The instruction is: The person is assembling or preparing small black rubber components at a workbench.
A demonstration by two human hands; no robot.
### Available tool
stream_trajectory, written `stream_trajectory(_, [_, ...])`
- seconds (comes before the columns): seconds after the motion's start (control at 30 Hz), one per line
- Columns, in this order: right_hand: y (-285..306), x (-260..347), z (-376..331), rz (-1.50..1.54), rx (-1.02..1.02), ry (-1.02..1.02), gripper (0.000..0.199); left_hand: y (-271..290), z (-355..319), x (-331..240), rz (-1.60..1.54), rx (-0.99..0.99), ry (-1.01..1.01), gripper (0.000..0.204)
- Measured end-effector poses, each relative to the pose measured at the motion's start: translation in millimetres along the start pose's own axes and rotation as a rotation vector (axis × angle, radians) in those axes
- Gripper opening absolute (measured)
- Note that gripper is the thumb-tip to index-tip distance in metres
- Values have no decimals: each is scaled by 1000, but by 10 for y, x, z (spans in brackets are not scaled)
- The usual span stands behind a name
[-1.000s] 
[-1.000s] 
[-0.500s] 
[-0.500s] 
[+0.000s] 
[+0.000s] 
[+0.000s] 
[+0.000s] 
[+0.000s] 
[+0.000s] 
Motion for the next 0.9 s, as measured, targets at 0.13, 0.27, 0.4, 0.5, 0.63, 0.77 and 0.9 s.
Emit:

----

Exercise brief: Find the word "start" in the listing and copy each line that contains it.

Written answer:
- seconds (comes before the columns): seconds after the motion's start (control at 30 Hz), one per line
- Measured end-effector poses, each relative to the pose measured at the motion's start: translation in millimetres along the start pose's own axes and rotation as a rotation vector (axis × angle, radians) in those axes

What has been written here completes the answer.